Energy and polarization based on-line interference mitigation in radio interferometry
Sarod Yatawatta, Albert-Jan Boonstra, Chris P. Broekema
TL;DR
This work tackles real-time mitigation of radio-frequency interference in post-correlation radio interferometry by fusing energy-based spectral kurtosis with polarization directional statistics to flag RFI within small windows of size $W\approx 20$. To satisfy real-time constraints, it introduces reinforcement learning to adaptively select mixed-precision arithmetic across 14 operation groups, achieving near double-precision detection while reducing computational cost on GPUs. Results from both synthetic tests and LOFAR-like real data demonstrate robust detection of transient RFI and substantial data savings, with online performance closely matching offline baselines. The approach is poised for deployment in the LOFAR correlator, aided by public release of the source code and the potential for online threshold adaptation and downstream beamforming integration.
Abstract
Radio frequency interference (RFI) is a persistent contaminant in terrestrial radio astronomy. While new radio interferometers are becoming operational, novel sources of RFI are also emerging. In order to strengthen the mitigation of RFI in modern radio interferometers, we propose an on-line RFI mitigation scheme that can be run in the correlator of such interferometers. We combine statistics based on the energy as well as the polarization alignment of the correlated signal to develop an on-line RFI mitigation scheme that can be applied to a data stream produced by the correlator in real-time, especially targeted at low duty-cycle or transient RFI detection.
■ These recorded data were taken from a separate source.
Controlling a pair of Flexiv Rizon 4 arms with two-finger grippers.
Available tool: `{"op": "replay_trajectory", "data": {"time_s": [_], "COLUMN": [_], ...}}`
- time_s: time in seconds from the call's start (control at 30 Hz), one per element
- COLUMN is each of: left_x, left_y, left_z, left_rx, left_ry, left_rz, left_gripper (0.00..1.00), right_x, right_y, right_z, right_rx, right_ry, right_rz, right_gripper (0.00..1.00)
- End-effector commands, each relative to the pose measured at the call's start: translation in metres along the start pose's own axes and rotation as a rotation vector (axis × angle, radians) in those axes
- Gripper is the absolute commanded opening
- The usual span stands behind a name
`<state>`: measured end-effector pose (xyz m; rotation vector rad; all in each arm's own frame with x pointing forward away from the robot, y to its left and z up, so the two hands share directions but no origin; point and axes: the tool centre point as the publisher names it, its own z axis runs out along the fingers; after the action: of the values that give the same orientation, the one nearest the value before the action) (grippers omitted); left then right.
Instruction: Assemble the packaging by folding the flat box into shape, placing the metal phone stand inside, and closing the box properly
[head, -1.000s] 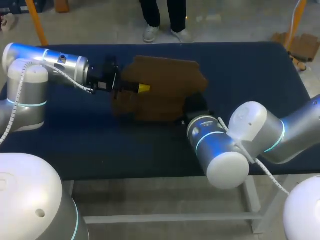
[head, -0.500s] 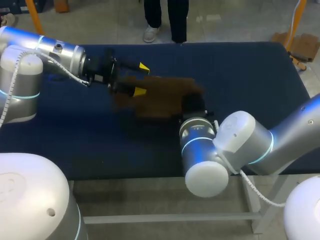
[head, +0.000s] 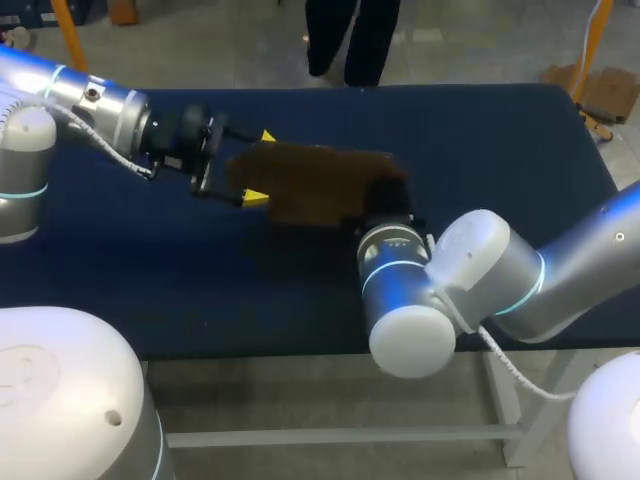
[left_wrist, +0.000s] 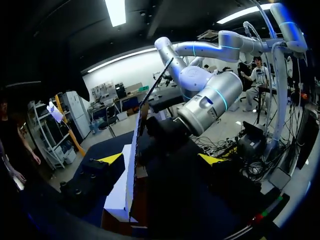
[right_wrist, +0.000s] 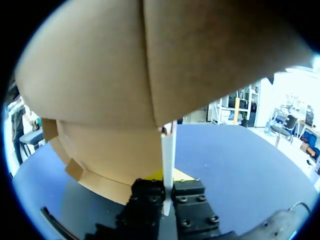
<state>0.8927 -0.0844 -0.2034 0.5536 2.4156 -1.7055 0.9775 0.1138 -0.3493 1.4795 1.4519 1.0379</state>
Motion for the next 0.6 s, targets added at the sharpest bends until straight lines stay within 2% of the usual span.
{"op": "replay_trajectory", "data": {"time_s": [0.03, 0.37, 0.6], "left_x": [0.011, 0.031, 0.035], "left_y": [-0.005, -0.013, -0.01], "left_z": [-0.013, -0.028, -0.038], "left_rx": [-0.01, -0.118, -0.157], "left_ry": [-0.007, -0.01, -0.028], "left_rz": [0.02, 0.089, 0.097], "left_gripper": [1.0, 1.0, 1.0], "right_x": [-0.009, -0.01, -0.005], "right_y": [0.008, 0.018, 0.017], "right_z": [0.001, -0.001, 0.0], "right_rx": [0.016, 0.052, 0.074], "right_ry": [0.084, 0.207, 0.36], "right_rz": [0.012, 0.044, 0.051], "right_gripper": [0.0, 0.0, 0.0]}}
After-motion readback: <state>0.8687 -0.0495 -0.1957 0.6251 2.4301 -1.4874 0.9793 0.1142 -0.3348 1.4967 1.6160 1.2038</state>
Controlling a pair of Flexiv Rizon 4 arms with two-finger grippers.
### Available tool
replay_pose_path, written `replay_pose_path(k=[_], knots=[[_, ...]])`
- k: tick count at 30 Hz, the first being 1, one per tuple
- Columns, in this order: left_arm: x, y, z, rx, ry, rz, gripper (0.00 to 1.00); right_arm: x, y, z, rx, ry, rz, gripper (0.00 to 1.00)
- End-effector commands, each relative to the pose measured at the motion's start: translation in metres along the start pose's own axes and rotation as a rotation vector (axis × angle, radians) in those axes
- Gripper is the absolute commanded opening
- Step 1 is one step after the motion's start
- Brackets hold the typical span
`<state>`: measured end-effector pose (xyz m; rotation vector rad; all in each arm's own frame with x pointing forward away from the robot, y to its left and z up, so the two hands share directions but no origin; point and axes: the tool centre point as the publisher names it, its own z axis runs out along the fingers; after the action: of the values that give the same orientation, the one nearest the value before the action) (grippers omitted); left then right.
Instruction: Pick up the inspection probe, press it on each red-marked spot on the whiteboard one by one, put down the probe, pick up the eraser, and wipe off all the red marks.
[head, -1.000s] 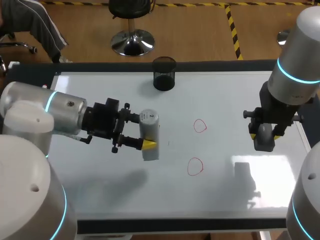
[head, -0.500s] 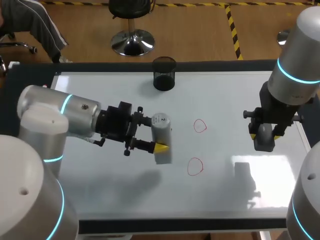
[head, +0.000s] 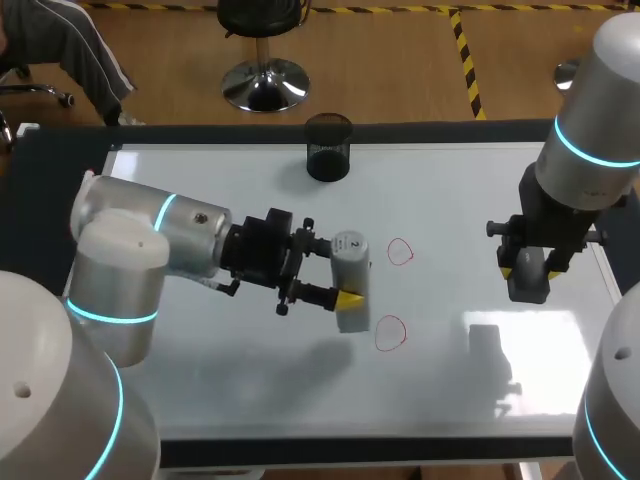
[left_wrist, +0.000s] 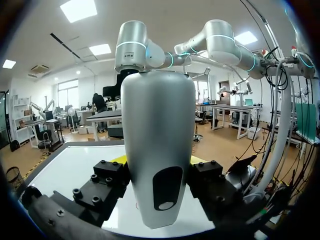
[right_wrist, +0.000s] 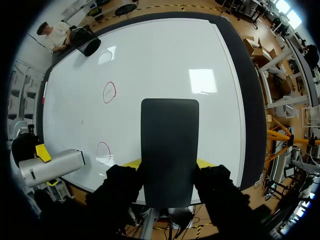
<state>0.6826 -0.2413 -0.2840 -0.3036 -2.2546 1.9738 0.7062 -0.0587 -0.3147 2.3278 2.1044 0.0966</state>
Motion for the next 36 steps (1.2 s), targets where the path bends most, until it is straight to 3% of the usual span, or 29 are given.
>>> replay_pose_path(k=[1,36], knots=[[-0.011,0.005,0.015,0.013,0.018,0.004,0.00,-0.001,0.001,0.000,0.001,0.002,-0.001,0.00],[-0.031,0.031,0.058,0.017,0.069,-0.023,0.00,-0.001,0.001,0.000,0.001,0.002,-0.001,0.00]])
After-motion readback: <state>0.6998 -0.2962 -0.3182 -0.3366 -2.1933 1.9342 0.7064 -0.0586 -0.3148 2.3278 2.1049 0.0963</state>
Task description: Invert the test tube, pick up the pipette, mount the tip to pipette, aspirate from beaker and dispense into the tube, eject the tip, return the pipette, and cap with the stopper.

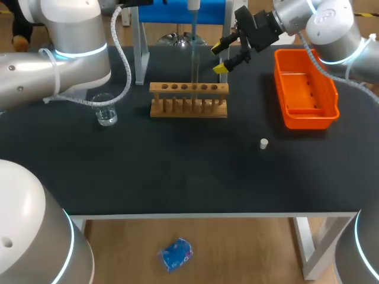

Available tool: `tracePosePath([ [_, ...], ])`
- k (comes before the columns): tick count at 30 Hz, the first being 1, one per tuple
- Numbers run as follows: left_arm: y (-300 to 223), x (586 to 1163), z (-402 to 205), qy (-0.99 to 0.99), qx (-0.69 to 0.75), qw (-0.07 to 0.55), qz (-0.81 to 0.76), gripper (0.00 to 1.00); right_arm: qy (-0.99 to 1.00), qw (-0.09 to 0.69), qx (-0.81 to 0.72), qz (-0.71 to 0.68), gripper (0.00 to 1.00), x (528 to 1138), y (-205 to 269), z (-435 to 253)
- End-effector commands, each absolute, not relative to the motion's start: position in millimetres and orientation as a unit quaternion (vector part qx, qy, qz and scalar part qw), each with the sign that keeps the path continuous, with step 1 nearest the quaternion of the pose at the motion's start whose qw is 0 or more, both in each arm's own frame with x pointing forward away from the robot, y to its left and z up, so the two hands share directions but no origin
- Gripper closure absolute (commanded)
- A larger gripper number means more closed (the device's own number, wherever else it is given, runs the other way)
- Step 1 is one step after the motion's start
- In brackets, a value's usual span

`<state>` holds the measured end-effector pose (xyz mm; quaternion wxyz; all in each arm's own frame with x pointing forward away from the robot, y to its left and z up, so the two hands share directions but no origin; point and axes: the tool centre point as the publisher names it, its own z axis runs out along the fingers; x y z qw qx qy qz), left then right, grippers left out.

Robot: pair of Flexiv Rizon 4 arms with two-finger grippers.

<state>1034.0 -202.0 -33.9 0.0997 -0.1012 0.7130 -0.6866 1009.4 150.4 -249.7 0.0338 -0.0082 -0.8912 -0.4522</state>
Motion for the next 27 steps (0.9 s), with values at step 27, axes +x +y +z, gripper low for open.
tracePosePath([
  [27,-219,1043,-40,0.709,-0.122,0.075,-0.691,1.00,-0.891,0.035,-0.008,-0.452,0.00,1010,150,-250],
])
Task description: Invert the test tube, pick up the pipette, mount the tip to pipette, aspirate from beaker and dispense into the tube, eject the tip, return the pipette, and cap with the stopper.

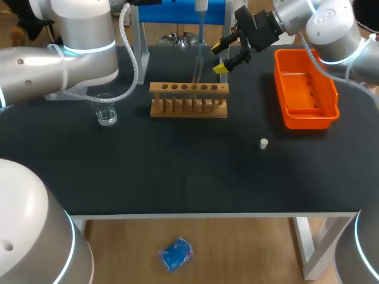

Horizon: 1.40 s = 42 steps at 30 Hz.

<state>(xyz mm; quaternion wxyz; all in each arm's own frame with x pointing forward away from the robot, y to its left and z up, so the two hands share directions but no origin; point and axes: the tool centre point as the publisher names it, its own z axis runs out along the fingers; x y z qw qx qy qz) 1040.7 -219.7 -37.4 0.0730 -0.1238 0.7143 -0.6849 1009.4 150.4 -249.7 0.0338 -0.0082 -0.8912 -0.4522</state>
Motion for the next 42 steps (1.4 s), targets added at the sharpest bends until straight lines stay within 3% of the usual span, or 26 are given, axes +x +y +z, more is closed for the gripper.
tracePosePath([
  [1,-218,1044,-40,0.708,-0.121,0.079,-0.692,1.00,-0.891,0.035,-0.008,-0.452,0.00,1010,150,-250],
  [42,-195,1045,-45,0.692,-0.138,0.108,-0.701,1.00,-0.891,0.035,-0.008,-0.452,0.00,1010,150,-250],
])
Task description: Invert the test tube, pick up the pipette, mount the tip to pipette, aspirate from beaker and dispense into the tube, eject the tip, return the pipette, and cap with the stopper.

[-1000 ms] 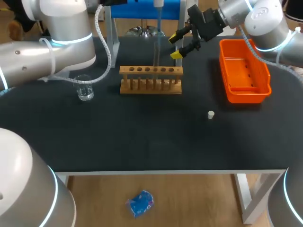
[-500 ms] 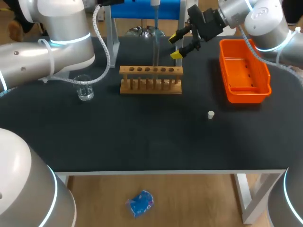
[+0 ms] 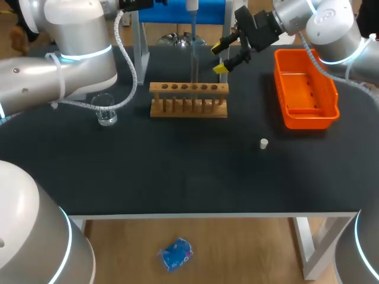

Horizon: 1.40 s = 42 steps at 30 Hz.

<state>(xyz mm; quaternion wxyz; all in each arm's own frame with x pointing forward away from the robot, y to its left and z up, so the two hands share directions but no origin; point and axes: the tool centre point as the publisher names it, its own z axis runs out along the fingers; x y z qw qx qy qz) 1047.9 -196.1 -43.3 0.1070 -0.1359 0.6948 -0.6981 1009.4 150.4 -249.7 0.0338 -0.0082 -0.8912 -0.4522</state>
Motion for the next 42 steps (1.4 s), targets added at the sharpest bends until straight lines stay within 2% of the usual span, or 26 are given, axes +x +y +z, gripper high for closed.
tracePosePath([
  [1,-195,1045,-45,0.692,-0.138,0.107,-0.701,1.00,-0.891,0.035,-0.008,-0.452,0.00,1010,150,-250],
  [42,-200,1051,-69,0.696,-0.150,0.081,-0.698,1.00,-0.891,0.035,-0.008,-0.452,0.00,1010,150,-250],
])
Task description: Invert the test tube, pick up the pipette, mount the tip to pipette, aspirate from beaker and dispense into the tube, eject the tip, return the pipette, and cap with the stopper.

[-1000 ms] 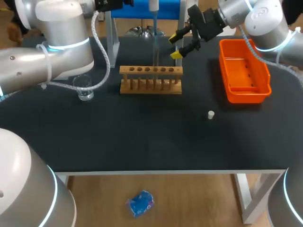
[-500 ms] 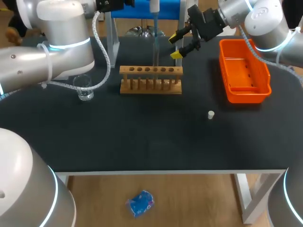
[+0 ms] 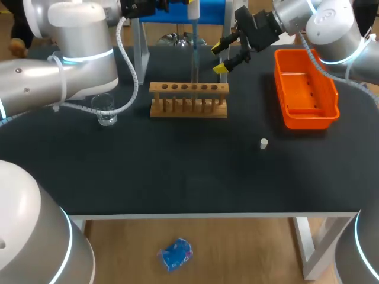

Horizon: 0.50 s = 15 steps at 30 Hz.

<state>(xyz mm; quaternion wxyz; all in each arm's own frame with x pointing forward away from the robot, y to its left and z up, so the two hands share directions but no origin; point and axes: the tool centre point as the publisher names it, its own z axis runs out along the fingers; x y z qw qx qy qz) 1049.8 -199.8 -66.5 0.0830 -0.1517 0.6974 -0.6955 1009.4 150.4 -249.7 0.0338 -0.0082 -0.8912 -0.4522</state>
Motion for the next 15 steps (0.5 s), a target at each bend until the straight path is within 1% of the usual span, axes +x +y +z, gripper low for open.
tracePosePath([
  [1,-200.0,1051.4,-69.1,0.696,-0.150,0.081,-0.698,1.00,-0.891,0.035,-0.008,-0.452,0.00,1010.1,149.9,-249.7],
  [15,-203.0,1053.5,-76.6,0.696,-0.151,0.074,-0.698,1.00,-0.891,0.035,-0.008,-0.452,0.00,1010.1,149.9,-249.7],
])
In order to improve the computational efficiency, we explore the use of both single precision and half precision floating point operations in implementing the RFI mitigation algorithm. This ideally suits its deployment in accelerator computing devices such as graphics processing units (GPUs) as used by the LOFAR correlator. We provide results based on real data to demonstrate the efficacy of the proposed method.